Cuando la diosa resulta ser la mujer del artista
Todo cuadro tiene su propia intrahistoria, y «Las tres Gracias», de Rubens, que conserva el Prado y ahora está contextualizado con otras obras en la exposición «Pasiones mitológicas», también. En una primera y también inicial impresión, la tela puede resultar engañosa y parecer solo la caprichosa recreación de un artista en el mundo de la belleza, el desnudo, la sensualidad, la abundancia y la representación de la alegría y la vitalidad. Pero este es un cuadro con muchas capas de pintura y que cuenta con más de un significado. El óleo posee su lectura mitológica y esconde sus oportunos secretos. Para empezar, el artista jamás se desprendió de él, lo que ya dice mucho, y cuando murió apareció entre sus pertenencias. Una curiosidad que atrajo a muchos especialistas y que obligó a estudiar con mayor detenimiento qué es lo que representaba la escena.

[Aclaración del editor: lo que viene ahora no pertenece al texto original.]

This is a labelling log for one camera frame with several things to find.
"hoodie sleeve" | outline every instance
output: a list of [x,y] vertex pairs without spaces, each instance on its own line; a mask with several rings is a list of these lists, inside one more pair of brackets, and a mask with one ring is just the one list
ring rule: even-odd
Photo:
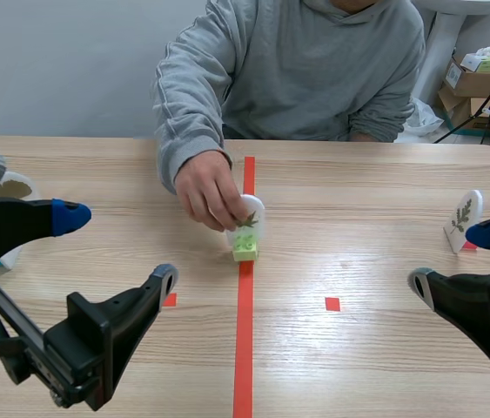
[[223,151],[221,105],[245,60],[257,1],[208,0],[205,16],[167,45],[152,87],[152,118],[159,177],[170,192],[188,159]]
[[403,124],[414,111],[411,92],[425,56],[422,32],[410,51],[384,88],[349,117],[351,134],[365,133],[379,142],[393,142],[403,132]]

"plant illustration card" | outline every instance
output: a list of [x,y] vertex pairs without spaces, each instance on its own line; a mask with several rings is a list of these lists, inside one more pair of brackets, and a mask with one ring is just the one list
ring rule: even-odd
[[480,222],[483,207],[482,194],[478,190],[473,190],[465,195],[453,211],[444,226],[444,232],[454,253],[459,253],[467,243],[465,233],[471,226]]
[[256,196],[247,194],[242,195],[243,201],[249,212],[249,217],[244,222],[237,223],[237,230],[234,232],[227,231],[227,240],[230,246],[235,244],[237,237],[247,237],[255,242],[264,238],[265,230],[265,208],[262,201]]

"finger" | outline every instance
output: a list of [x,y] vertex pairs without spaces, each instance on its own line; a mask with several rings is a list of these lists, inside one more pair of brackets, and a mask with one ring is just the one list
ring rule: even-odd
[[192,205],[191,205],[191,200],[189,199],[188,193],[181,193],[177,195],[178,201],[181,203],[181,206],[185,210],[186,214],[189,215],[189,217],[192,220],[197,220],[196,215],[194,214],[194,211],[192,210]]
[[208,186],[205,186],[203,192],[211,214],[218,220],[224,229],[235,231],[235,229],[237,229],[237,224],[235,224],[235,220],[227,210],[224,200],[221,199],[221,194],[219,194],[216,184],[211,182]]
[[248,218],[248,209],[246,204],[241,198],[238,192],[235,181],[230,174],[224,173],[216,177],[216,183],[218,185],[221,198],[225,202],[225,205],[229,209],[229,212],[233,217],[238,220],[246,220]]
[[225,228],[211,215],[206,199],[200,192],[194,192],[189,195],[192,210],[198,222],[203,223],[214,231],[223,232]]

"white plastic bag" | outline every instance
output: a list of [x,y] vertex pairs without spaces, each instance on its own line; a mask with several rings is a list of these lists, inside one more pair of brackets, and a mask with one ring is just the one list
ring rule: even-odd
[[405,122],[406,133],[424,137],[442,126],[444,121],[434,114],[432,107],[417,98],[412,98],[412,101],[415,105],[415,112]]

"green block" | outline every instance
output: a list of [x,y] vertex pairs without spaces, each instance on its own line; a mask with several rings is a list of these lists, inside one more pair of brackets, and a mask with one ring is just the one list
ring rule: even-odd
[[233,258],[237,262],[258,260],[258,246],[252,235],[239,235],[235,239]]

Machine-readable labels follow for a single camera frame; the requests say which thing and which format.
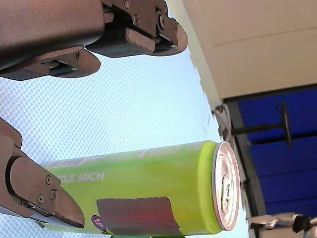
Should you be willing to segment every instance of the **screw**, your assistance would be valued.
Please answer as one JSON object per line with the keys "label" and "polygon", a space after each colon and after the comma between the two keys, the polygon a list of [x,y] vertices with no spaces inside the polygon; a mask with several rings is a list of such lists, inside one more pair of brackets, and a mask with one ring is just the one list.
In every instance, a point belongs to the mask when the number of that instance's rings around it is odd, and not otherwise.
{"label": "screw", "polygon": [[133,22],[134,22],[134,25],[136,25],[136,26],[139,25],[140,19],[139,19],[139,16],[138,16],[138,15],[134,15],[134,17],[133,17]]}
{"label": "screw", "polygon": [[159,24],[160,24],[160,26],[161,26],[161,28],[162,28],[163,30],[166,29],[166,21],[165,21],[165,16],[164,16],[164,15],[161,15],[161,16],[159,17]]}
{"label": "screw", "polygon": [[39,203],[39,204],[42,204],[43,202],[44,202],[44,196],[40,194],[40,195],[38,196],[38,203]]}
{"label": "screw", "polygon": [[51,200],[54,201],[56,199],[56,190],[51,191]]}
{"label": "screw", "polygon": [[51,183],[52,183],[52,178],[51,178],[51,176],[47,175],[46,176],[46,184],[50,185]]}
{"label": "screw", "polygon": [[22,200],[21,204],[22,204],[22,206],[24,206],[24,207],[28,207],[28,202],[25,201],[25,200]]}
{"label": "screw", "polygon": [[163,12],[167,14],[167,5],[164,4]]}
{"label": "screw", "polygon": [[124,1],[124,6],[126,9],[129,9],[130,8],[130,1],[129,0]]}

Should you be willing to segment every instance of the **blue panel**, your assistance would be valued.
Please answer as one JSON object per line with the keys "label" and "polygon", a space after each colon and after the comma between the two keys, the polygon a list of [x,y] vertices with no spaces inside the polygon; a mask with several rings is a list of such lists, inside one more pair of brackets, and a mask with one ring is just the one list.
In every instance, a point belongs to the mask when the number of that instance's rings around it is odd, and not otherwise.
{"label": "blue panel", "polygon": [[258,176],[317,169],[317,136],[285,142],[252,145],[250,151]]}
{"label": "blue panel", "polygon": [[260,177],[265,203],[297,200],[317,196],[317,170]]}
{"label": "blue panel", "polygon": [[[238,105],[244,126],[280,122],[281,116],[276,107],[280,108],[283,101],[285,101],[288,109],[293,135],[317,131],[316,89],[239,101]],[[282,129],[277,128],[270,131],[250,133],[248,138],[251,142],[254,142],[283,135]]]}
{"label": "blue panel", "polygon": [[317,198],[302,199],[297,201],[278,202],[266,204],[267,214],[295,212],[310,217],[317,216]]}

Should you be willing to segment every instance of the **white textured surface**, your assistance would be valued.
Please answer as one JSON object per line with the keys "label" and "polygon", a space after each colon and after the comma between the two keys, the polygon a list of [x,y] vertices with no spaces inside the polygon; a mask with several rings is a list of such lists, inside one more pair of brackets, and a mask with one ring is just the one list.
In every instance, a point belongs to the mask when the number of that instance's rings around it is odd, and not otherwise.
{"label": "white textured surface", "polygon": [[[100,57],[101,70],[80,79],[0,78],[0,117],[23,136],[23,151],[38,163],[211,139],[216,122],[189,51],[164,58]],[[246,238],[245,214],[230,234]],[[76,238],[0,216],[0,237]]]}

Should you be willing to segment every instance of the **green object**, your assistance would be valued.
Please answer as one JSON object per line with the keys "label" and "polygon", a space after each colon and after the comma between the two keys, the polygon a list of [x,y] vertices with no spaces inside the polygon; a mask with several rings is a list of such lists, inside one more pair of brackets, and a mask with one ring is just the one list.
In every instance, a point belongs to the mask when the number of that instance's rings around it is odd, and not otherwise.
{"label": "green object", "polygon": [[[92,222],[93,215],[100,216],[97,200],[167,197],[183,235],[217,234],[224,228],[218,223],[212,199],[216,147],[217,143],[205,141],[45,164],[61,179],[62,187],[78,203],[86,221],[84,229],[46,227],[100,234],[101,229]],[[114,235],[108,227],[104,234]]]}

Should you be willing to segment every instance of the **label sticker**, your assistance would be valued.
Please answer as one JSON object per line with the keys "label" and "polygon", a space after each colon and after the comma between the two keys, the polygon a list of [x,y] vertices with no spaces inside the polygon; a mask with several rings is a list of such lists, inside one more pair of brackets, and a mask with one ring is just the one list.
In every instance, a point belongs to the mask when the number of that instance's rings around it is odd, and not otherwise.
{"label": "label sticker", "polygon": [[167,197],[106,198],[97,207],[107,229],[119,236],[183,236]]}

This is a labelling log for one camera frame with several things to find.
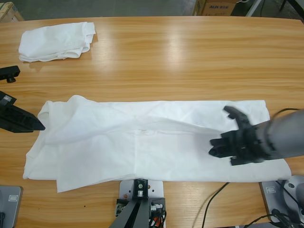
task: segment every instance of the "electrical cable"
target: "electrical cable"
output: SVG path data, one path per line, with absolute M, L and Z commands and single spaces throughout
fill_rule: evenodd
M 201 228 L 204 228 L 204 225 L 205 225 L 205 220 L 206 220 L 206 215 L 207 215 L 207 210 L 208 210 L 208 207 L 211 203 L 211 201 L 213 200 L 214 197 L 216 197 L 216 195 L 218 195 L 220 193 L 220 191 L 222 191 L 227 185 L 229 184 L 229 182 L 227 182 L 226 184 L 224 184 L 221 188 L 219 188 L 219 190 L 211 197 L 211 199 L 209 200 L 207 206 L 206 206 L 206 210 L 205 210 L 205 214 L 204 214 L 204 219 L 203 219 L 203 224 L 201 226 Z
M 248 225 L 245 225 L 244 228 L 248 228 L 249 226 L 251 226 L 251 225 L 254 224 L 255 222 L 259 221 L 260 219 L 263 219 L 263 218 L 265 218 L 265 217 L 270 217 L 270 216 L 276 217 L 279 221 L 284 222 L 285 224 L 286 224 L 286 220 L 284 221 L 282 218 L 283 218 L 283 217 L 287 217 L 287 218 L 290 219 L 290 217 L 289 217 L 288 215 L 284 214 L 284 213 L 279 213 L 279 212 L 278 212 L 278 213 L 272 213 L 272 214 L 263 215 L 263 216 L 261 216 L 261 217 L 255 219 L 255 220 L 253 220 L 253 221 L 250 222 Z M 285 226 L 283 226 L 283 227 L 290 227 L 290 228 L 293 228 L 293 227 L 294 227 L 290 221 L 289 221 L 288 223 L 289 223 L 288 225 L 285 225 Z
M 155 213 L 155 215 L 153 216 L 153 218 L 149 222 L 149 227 L 150 228 L 163 228 L 166 217 L 167 217 L 167 211 L 166 210 L 162 209 L 161 212 Z
M 284 191 L 290 196 L 290 198 L 292 198 L 294 200 L 294 202 L 297 203 L 298 207 L 302 208 L 300 203 L 289 193 L 289 191 L 287 191 L 287 189 L 284 187 L 284 185 L 278 181 L 276 181 L 276 183 L 278 183 L 282 189 L 284 189 Z
M 260 10 L 260 17 L 262 17 L 262 10 L 263 10 L 263 7 L 264 7 L 264 4 L 265 4 L 265 1 L 266 1 L 266 0 L 264 0 L 264 1 L 263 1 L 262 7 L 261 7 L 261 10 Z
M 275 113 L 272 118 L 269 120 L 269 122 L 267 123 L 267 126 L 265 127 L 265 130 L 264 130 L 264 138 L 265 138 L 265 141 L 267 143 L 267 145 L 271 148 L 271 150 L 275 151 L 275 147 L 273 145 L 273 143 L 271 142 L 271 140 L 269 139 L 269 129 L 271 127 L 271 124 L 274 120 L 274 118 L 279 115 L 280 113 L 282 112 L 285 112 L 285 111 L 290 111 L 290 110 L 293 110 L 293 111 L 298 111 L 299 109 L 298 108 L 284 108 L 280 111 L 278 111 L 277 113 Z

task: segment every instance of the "metal bracket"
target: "metal bracket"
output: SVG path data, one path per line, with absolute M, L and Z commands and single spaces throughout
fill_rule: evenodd
M 1 228 L 15 227 L 22 191 L 19 186 L 0 186 L 0 212 L 3 218 Z

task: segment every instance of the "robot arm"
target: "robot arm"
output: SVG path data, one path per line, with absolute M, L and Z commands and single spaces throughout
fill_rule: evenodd
M 234 107 L 225 106 L 224 110 L 239 129 L 210 140 L 210 155 L 231 157 L 232 165 L 304 155 L 304 109 L 257 125 L 251 125 L 247 116 Z

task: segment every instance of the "white fabric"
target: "white fabric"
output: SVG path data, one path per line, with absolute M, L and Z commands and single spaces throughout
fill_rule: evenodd
M 46 26 L 22 34 L 19 59 L 25 62 L 78 58 L 90 50 L 94 23 L 80 22 Z
M 236 130 L 225 105 L 252 124 L 269 120 L 264 101 L 97 103 L 75 95 L 47 101 L 46 129 L 27 153 L 23 178 L 57 180 L 58 192 L 110 180 L 256 182 L 288 179 L 281 160 L 231 166 L 208 154 L 210 139 Z

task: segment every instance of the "bolt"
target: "bolt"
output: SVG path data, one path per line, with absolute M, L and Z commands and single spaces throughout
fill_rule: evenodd
M 143 191 L 137 191 L 137 197 L 143 197 Z

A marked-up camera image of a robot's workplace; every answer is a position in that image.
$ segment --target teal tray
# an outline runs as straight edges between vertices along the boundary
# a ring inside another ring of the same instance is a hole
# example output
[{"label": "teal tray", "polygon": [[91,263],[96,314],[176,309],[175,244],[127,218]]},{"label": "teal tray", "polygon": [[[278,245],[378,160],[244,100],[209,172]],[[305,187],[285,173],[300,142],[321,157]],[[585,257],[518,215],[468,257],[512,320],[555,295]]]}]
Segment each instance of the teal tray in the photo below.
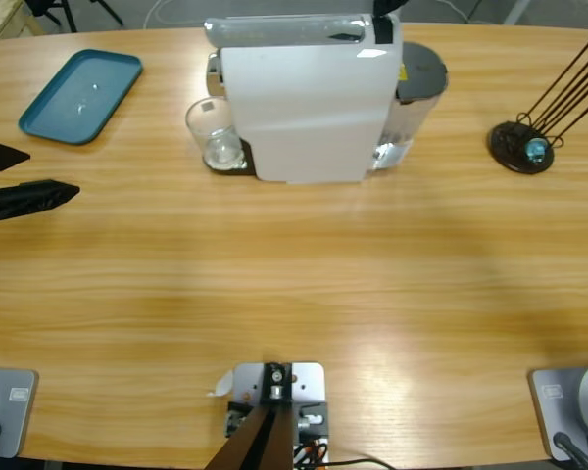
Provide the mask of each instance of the teal tray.
[{"label": "teal tray", "polygon": [[134,56],[79,51],[41,90],[18,125],[26,134],[86,144],[102,130],[142,70]]}]

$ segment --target round base
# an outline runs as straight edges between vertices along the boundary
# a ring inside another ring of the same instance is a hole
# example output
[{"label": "round base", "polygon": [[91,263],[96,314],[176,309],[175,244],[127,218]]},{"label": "round base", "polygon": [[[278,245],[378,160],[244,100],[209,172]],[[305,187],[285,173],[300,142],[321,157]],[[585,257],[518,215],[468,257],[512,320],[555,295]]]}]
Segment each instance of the round base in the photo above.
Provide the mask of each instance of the round base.
[{"label": "round base", "polygon": [[525,153],[525,144],[532,139],[547,138],[533,127],[519,122],[504,122],[488,134],[488,149],[494,160],[518,173],[536,174],[548,169],[555,157],[551,147],[541,160],[532,160]]}]

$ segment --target coffee machine lid
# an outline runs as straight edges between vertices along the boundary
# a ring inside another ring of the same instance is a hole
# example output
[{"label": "coffee machine lid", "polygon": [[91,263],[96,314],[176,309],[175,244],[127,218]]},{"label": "coffee machine lid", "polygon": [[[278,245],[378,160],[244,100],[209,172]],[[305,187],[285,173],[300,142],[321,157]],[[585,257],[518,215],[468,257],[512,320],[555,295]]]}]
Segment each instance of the coffee machine lid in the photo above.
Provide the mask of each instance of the coffee machine lid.
[{"label": "coffee machine lid", "polygon": [[402,103],[438,96],[447,83],[447,68],[440,56],[422,44],[403,44],[403,68],[396,92]]}]

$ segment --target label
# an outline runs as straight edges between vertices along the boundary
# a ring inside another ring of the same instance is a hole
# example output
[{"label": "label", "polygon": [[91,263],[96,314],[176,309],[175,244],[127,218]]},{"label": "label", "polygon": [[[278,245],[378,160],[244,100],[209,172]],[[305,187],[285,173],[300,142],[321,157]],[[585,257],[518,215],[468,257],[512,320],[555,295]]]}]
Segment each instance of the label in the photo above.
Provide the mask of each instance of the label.
[{"label": "label", "polygon": [[408,81],[408,70],[405,64],[401,64],[401,71],[399,71],[399,81]]},{"label": "label", "polygon": [[28,401],[29,389],[14,387],[9,393],[9,401]]},{"label": "label", "polygon": [[542,395],[545,396],[547,399],[563,399],[564,392],[562,391],[562,387],[560,384],[554,385],[543,385],[542,386]]}]

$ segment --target sticker
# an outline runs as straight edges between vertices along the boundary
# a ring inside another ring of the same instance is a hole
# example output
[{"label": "sticker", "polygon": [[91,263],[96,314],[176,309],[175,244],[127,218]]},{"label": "sticker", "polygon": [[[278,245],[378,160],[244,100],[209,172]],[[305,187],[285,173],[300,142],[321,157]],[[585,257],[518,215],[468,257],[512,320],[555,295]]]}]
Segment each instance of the sticker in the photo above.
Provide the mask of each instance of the sticker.
[{"label": "sticker", "polygon": [[401,64],[401,71],[399,72],[399,81],[408,81],[408,70],[405,64]]},{"label": "sticker", "polygon": [[203,110],[203,112],[207,112],[207,111],[211,111],[214,108],[214,103],[212,103],[211,101],[207,101],[205,103],[203,103],[202,105],[200,105],[201,110]]},{"label": "sticker", "polygon": [[554,385],[543,385],[542,386],[542,395],[545,396],[547,399],[563,399],[564,392],[562,391],[562,387],[560,384]]},{"label": "sticker", "polygon": [[11,389],[9,393],[9,401],[27,401],[29,389],[16,388]]}]

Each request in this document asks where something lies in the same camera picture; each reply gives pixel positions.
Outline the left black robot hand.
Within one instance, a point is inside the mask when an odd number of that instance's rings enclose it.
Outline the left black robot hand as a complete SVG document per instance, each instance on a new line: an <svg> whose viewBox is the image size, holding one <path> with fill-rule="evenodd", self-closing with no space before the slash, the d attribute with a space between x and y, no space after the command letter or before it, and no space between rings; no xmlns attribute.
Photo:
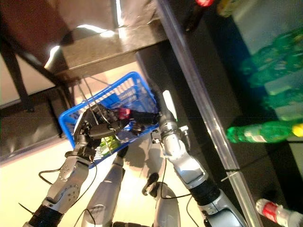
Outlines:
<svg viewBox="0 0 303 227"><path fill-rule="evenodd" d="M72 154L92 160L101 139L116 136L128 123L128 119L118 118L117 109L107 109L100 104L93 105L78 119L73 134L75 148Z"/></svg>

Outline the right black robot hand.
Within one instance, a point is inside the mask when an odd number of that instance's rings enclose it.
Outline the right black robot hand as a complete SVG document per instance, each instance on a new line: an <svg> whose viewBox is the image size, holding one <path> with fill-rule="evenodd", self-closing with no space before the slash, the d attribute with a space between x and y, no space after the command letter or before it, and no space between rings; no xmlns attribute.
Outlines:
<svg viewBox="0 0 303 227"><path fill-rule="evenodd" d="M130 132L134 135L139 135L143 133L147 127L158 124L160 114L131 110L129 120L133 121Z"/></svg>

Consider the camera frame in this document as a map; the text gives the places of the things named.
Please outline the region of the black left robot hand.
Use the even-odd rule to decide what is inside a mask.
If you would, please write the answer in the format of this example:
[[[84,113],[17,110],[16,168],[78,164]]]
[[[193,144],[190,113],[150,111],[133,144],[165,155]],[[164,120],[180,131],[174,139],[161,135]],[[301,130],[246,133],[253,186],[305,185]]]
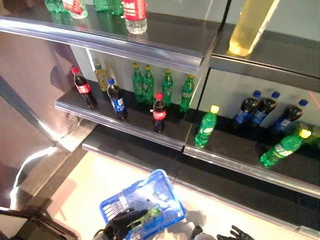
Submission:
[[[131,224],[147,214],[148,210],[127,210],[118,213],[103,230],[104,240],[123,240],[132,229]]]

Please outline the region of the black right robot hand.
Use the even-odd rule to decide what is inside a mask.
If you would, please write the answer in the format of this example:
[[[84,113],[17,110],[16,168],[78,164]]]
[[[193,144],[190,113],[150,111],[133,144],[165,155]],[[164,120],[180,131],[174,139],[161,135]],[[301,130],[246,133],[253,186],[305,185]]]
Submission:
[[[242,231],[235,225],[231,226],[230,234],[232,236],[224,236],[221,234],[216,235],[217,240],[254,240],[248,233]]]

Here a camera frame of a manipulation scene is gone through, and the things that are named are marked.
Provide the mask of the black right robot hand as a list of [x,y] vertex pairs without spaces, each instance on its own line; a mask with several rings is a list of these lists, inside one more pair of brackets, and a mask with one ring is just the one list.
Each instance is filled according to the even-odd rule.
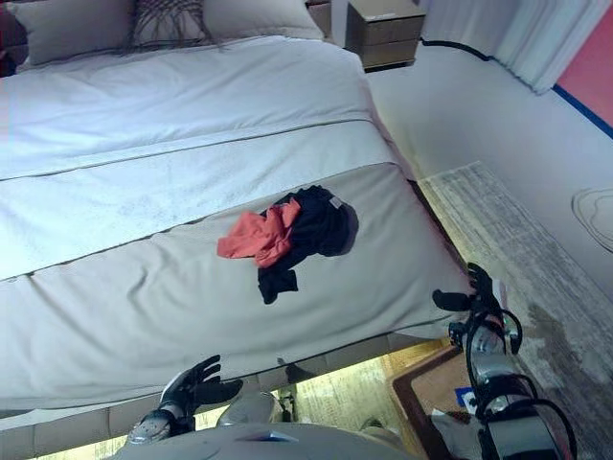
[[501,307],[493,292],[492,278],[475,263],[468,263],[467,270],[469,284],[473,292],[465,294],[436,289],[432,292],[432,300],[436,307],[443,311],[452,312],[499,311]]

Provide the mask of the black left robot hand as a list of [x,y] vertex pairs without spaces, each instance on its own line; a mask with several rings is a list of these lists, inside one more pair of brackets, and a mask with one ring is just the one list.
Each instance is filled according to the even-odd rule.
[[214,355],[177,374],[164,388],[158,408],[183,418],[202,405],[230,401],[242,389],[243,380],[223,381],[220,371],[220,355]]

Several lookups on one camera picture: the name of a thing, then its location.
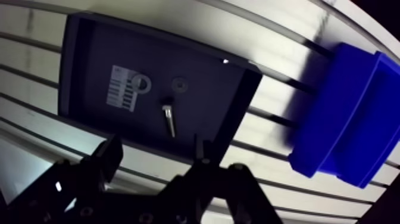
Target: white label
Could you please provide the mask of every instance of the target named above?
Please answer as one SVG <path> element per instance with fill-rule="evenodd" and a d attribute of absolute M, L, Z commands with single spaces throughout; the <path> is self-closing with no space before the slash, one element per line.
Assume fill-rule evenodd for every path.
<path fill-rule="evenodd" d="M 133 112 L 138 93 L 132 88 L 132 77 L 137 72 L 120 66 L 112 66 L 108 85 L 107 104 Z"/>

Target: blue plastic container
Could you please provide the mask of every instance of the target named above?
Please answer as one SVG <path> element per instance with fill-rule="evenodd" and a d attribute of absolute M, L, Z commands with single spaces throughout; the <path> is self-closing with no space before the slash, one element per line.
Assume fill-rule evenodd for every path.
<path fill-rule="evenodd" d="M 400 67 L 342 43 L 296 134 L 289 161 L 312 177 L 331 173 L 364 188 L 400 138 Z"/>

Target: screw head
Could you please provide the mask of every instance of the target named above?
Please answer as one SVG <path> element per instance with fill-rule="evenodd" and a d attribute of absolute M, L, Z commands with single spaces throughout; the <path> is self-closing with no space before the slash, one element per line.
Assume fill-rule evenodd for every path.
<path fill-rule="evenodd" d="M 153 222 L 153 215 L 151 213 L 143 213 L 139 216 L 139 223 L 151 224 Z"/>
<path fill-rule="evenodd" d="M 233 167 L 234 167 L 236 170 L 242 170 L 242 169 L 243 169 L 243 164 L 235 163 L 235 164 L 233 165 Z"/>
<path fill-rule="evenodd" d="M 179 224 L 186 224 L 188 222 L 186 216 L 181 216 L 179 214 L 176 216 L 176 220 L 178 221 Z"/>
<path fill-rule="evenodd" d="M 80 215 L 82 217 L 88 217 L 93 214 L 93 209 L 91 207 L 84 207 L 83 209 L 80 210 Z"/>
<path fill-rule="evenodd" d="M 203 158 L 203 159 L 201 160 L 201 162 L 202 162 L 203 164 L 209 164 L 209 163 L 210 163 L 210 160 L 209 160 L 208 158 Z"/>

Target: slatwall panel
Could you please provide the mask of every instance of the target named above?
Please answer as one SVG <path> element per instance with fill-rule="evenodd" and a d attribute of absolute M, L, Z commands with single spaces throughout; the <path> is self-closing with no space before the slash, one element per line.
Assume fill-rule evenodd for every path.
<path fill-rule="evenodd" d="M 306 39 L 326 35 L 318 32 L 321 25 L 326 25 L 322 24 L 326 22 L 326 13 L 307 1 L 277 3 L 255 0 L 255 4 L 260 6 L 257 8 L 255 4 L 236 0 L 226 2 L 267 17 Z M 291 170 L 286 156 L 292 146 L 285 138 L 296 126 L 296 120 L 291 120 L 293 111 L 296 111 L 293 99 L 301 99 L 303 103 L 312 101 L 313 95 L 306 93 L 312 91 L 302 90 L 312 90 L 318 82 L 306 82 L 302 78 L 312 50 L 287 37 L 195 1 L 53 3 L 80 9 L 91 7 L 95 11 L 118 15 L 217 46 L 258 63 L 265 76 L 251 102 L 252 108 L 243 119 L 221 165 L 241 162 L 249 166 L 281 217 L 323 223 L 355 223 L 385 191 L 385 185 L 390 185 L 399 173 L 398 169 L 384 165 L 366 189 L 358 189 L 330 175 L 319 173 L 308 179 Z M 298 4 L 301 9 L 287 7 L 289 3 Z M 177 11 L 177 6 L 191 10 Z M 9 36 L 0 38 L 0 127 L 59 153 L 72 148 L 78 151 L 75 153 L 90 154 L 104 136 L 92 130 L 72 127 L 56 116 L 60 64 L 57 52 L 60 50 L 65 15 L 8 5 L 0 5 L 0 12 L 0 18 L 7 18 L 0 20 L 0 36 L 2 32 L 25 38 L 14 38 L 13 41 L 10 40 L 13 37 Z M 26 45 L 29 40 L 38 41 L 33 43 L 36 47 Z M 313 61 L 328 62 L 325 56 L 311 55 Z M 126 144 L 121 163 L 124 172 L 119 171 L 118 175 L 133 182 L 160 190 L 171 178 L 189 168 L 185 163 Z M 394 159 L 392 162 L 400 163 L 396 160 L 397 156 L 391 158 Z"/>

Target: hole
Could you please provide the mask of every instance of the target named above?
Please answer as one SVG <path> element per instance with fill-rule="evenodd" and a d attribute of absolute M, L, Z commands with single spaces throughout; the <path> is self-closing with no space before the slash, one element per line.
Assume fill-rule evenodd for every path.
<path fill-rule="evenodd" d="M 57 191 L 60 192 L 63 188 L 61 187 L 61 184 L 57 182 L 55 183 L 55 189 L 57 189 Z"/>
<path fill-rule="evenodd" d="M 137 80 L 136 87 L 139 90 L 145 90 L 147 88 L 147 85 L 148 84 L 147 84 L 146 80 L 144 80 L 144 79 L 138 79 Z"/>

Los historiadores identificaron pronto que las ropas que penden de una de las ramas no son antiguas, como correspondería a las diosas, sino de uso común en la época de Rubens, y que una de las figuras retratadas comparte un asombroso parecido con las imágenes que se conservan de su segunda mujer, Helena Fourment, una muchacha que cuando contrajo matrimonio con él tenía 16 años (su marido ya superaba los 50). Esto hizo cavilar a más de uno y, también, que comenzara a tomar cuerpo la interpretación de que, detrás del esfuerzo artístico por escenificar el baile, el movimiento y la jovialidad, que suponían unos innegables desafíos pictóricos entonces, había algo más. Quizá, y lo más probable a día de hoy, la intención por parte de Rubens de agasajar a su nueva mujer incluyéndola en una obra mitológica, dando así a entender que, por carácter, por inteligencia y atracción, merecía la pena que ella estuviera entre las tres Gracias.